**Assigned task:** Look for the string "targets" in the listing below, then copy every line that has it.

**Material provided:**
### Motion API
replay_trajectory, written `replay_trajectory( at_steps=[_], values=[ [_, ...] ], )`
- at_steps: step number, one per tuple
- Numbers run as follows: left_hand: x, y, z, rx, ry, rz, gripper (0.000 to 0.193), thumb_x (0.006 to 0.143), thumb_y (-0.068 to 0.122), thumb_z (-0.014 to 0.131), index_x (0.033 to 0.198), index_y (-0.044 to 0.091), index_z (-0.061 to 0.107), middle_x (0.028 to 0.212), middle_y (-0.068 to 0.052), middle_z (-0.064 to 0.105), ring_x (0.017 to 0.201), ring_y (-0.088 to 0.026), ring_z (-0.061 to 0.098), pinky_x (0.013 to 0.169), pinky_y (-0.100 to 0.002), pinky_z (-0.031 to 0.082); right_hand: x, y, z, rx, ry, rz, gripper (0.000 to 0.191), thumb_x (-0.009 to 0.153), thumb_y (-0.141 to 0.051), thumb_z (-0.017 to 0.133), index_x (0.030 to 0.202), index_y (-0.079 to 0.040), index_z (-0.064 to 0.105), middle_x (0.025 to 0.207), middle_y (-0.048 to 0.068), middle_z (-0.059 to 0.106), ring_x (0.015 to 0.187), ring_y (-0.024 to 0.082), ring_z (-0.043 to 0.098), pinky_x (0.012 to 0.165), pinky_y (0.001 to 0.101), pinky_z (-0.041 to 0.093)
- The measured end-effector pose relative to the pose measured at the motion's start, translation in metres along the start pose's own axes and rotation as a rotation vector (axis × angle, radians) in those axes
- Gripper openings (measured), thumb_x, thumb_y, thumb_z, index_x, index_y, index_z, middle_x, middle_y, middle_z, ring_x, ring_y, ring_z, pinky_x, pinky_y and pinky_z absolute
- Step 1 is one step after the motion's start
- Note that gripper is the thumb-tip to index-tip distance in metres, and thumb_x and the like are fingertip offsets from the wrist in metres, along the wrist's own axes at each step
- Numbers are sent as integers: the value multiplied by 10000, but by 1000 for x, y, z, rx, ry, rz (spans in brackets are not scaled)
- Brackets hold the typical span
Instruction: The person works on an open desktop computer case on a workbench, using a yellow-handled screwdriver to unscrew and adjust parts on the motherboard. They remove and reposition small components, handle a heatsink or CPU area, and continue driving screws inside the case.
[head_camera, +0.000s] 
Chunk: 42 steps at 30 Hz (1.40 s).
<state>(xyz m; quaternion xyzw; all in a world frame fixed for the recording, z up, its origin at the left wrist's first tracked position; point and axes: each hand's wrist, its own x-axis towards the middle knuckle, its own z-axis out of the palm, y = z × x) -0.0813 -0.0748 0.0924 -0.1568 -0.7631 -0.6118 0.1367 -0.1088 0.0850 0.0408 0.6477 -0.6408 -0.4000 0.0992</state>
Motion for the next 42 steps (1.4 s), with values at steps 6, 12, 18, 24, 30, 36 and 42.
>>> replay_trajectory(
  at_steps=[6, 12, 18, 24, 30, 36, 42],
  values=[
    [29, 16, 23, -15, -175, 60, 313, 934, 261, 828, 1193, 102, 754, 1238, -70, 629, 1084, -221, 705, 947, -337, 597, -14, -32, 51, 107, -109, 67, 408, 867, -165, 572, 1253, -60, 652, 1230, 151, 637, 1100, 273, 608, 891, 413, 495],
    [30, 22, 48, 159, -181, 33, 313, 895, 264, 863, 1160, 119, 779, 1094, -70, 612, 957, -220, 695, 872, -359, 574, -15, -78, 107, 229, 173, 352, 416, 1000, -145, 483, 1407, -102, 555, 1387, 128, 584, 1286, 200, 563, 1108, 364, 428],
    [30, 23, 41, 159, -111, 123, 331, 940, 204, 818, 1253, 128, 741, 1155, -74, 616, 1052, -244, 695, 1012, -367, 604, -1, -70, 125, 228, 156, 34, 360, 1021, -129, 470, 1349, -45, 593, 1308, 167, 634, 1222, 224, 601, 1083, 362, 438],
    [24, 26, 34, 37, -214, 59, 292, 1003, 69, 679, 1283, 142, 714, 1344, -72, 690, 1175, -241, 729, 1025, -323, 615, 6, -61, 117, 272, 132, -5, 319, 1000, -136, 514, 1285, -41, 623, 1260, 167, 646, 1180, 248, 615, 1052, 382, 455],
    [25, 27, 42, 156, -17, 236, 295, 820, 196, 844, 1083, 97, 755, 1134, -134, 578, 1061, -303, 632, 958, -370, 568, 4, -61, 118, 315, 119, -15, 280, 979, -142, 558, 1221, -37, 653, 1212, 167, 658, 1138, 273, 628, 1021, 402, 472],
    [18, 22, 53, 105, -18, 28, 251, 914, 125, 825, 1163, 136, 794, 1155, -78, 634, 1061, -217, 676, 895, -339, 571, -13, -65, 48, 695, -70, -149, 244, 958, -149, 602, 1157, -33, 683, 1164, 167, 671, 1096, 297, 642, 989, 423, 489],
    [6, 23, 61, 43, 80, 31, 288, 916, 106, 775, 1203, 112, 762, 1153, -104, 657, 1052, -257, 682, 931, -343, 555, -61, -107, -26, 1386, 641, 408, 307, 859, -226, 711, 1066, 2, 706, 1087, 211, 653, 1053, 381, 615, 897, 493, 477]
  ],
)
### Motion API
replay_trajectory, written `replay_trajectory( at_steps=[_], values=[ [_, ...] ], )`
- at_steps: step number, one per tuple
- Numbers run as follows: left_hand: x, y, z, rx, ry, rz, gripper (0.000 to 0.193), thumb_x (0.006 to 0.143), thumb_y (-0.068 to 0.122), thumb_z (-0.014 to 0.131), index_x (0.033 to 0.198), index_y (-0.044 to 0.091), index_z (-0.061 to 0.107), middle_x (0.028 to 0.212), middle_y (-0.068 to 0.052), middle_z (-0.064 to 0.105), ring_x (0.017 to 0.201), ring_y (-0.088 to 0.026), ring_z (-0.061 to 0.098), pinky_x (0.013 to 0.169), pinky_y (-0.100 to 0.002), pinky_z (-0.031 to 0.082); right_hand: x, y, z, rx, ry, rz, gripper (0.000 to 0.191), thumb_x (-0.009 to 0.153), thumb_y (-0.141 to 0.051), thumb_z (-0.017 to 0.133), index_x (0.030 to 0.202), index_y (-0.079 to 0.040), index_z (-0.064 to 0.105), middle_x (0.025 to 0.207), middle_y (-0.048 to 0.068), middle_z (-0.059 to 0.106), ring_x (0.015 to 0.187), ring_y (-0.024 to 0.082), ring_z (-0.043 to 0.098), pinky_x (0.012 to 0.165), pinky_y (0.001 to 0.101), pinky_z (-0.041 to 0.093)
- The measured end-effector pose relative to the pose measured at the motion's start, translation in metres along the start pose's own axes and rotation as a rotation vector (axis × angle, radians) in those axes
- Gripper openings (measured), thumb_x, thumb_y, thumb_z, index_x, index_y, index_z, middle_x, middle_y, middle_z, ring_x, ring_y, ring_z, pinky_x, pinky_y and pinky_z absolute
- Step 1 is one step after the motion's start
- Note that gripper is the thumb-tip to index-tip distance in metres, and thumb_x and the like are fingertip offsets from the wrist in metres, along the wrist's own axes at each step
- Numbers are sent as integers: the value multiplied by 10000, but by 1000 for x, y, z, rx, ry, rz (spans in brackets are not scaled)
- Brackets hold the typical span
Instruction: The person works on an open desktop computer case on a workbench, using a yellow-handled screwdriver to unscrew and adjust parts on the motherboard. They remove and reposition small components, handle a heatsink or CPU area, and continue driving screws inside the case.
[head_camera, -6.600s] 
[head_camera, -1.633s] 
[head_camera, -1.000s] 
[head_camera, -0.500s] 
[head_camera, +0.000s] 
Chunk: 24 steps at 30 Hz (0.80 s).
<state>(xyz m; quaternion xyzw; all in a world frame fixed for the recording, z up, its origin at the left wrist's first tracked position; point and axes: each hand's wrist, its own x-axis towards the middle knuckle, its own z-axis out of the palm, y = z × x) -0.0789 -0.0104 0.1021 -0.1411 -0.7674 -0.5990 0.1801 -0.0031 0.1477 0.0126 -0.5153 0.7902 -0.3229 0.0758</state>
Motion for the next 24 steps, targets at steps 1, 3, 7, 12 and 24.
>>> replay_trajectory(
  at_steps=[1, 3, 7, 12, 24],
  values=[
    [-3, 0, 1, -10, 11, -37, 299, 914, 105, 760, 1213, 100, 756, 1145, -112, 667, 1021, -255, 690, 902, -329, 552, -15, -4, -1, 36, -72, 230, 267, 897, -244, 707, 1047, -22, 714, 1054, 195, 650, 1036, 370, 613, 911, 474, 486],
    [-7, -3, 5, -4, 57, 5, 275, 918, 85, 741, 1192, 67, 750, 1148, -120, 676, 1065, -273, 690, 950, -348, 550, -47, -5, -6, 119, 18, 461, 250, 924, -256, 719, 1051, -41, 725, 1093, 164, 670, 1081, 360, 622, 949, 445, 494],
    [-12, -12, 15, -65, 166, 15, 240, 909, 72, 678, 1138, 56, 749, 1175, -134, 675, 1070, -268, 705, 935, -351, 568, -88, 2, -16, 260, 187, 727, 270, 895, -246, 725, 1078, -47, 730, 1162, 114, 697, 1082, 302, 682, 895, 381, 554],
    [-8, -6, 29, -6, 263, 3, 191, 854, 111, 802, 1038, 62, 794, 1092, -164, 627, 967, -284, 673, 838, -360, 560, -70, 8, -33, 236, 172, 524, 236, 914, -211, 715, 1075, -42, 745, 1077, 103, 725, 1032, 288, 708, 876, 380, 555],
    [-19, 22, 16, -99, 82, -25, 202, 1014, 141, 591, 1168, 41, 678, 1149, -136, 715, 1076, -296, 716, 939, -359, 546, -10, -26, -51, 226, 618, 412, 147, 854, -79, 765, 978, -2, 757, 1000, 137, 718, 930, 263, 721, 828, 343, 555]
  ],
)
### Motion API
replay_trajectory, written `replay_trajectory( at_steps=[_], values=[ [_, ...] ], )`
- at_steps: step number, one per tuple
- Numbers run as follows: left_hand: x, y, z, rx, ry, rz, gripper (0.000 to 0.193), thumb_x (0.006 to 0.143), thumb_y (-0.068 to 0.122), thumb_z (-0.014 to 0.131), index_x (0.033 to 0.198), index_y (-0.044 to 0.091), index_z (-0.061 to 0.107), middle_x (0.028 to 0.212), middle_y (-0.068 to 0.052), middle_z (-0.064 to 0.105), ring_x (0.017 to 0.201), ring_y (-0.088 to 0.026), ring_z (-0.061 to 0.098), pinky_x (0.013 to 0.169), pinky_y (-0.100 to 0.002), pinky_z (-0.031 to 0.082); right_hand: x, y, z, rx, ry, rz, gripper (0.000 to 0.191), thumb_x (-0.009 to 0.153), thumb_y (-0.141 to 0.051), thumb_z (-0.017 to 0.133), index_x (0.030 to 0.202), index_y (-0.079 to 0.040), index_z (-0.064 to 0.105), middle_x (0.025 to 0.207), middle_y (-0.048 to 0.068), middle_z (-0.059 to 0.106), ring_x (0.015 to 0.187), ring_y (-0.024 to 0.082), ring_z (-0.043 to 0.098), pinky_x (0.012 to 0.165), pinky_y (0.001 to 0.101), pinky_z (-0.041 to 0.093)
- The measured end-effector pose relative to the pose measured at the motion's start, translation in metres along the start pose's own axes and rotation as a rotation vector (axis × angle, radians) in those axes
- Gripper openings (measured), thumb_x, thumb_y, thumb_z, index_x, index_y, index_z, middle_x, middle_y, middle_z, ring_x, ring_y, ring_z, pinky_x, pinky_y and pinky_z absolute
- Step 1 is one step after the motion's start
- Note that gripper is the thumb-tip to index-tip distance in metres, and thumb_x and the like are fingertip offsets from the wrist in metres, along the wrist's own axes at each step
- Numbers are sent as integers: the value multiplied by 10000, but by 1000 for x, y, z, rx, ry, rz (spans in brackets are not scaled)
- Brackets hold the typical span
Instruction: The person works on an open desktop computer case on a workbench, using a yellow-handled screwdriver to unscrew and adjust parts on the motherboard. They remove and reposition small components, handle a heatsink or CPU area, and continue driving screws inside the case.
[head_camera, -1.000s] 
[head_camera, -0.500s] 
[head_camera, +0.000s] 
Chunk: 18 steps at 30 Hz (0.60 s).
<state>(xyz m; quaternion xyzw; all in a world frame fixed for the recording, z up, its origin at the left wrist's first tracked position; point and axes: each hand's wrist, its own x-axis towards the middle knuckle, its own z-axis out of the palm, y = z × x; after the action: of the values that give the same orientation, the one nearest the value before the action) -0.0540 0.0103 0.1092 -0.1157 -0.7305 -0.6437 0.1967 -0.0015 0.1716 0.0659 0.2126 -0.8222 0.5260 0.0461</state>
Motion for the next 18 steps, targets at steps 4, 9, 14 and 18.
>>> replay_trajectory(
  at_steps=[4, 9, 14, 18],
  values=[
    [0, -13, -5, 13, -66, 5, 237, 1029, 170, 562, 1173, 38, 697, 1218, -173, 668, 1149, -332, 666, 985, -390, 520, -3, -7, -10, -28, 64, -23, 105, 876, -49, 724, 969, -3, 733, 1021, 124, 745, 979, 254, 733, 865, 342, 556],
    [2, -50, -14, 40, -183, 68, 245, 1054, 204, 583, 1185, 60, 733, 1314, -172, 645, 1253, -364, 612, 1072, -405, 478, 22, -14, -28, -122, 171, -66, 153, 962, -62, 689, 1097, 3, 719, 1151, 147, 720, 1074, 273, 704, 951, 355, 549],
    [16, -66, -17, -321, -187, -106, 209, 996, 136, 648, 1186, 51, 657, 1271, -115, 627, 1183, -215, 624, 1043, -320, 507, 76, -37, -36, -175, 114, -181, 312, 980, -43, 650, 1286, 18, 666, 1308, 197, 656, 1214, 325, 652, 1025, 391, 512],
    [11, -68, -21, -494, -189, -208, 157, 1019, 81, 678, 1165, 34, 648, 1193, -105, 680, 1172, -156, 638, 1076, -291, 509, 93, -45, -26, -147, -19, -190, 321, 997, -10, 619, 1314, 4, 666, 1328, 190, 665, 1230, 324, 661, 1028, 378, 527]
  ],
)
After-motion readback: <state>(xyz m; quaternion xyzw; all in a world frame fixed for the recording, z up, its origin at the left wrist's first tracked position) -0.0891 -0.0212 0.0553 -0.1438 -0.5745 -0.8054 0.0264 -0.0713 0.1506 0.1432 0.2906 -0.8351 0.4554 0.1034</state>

**Answer section:**
Motion for the next 24 steps, targets at steps 1, 3, 7, 12 and 24.
Motion for the next 18 steps, targets at steps 4, 9, 14 and 18.

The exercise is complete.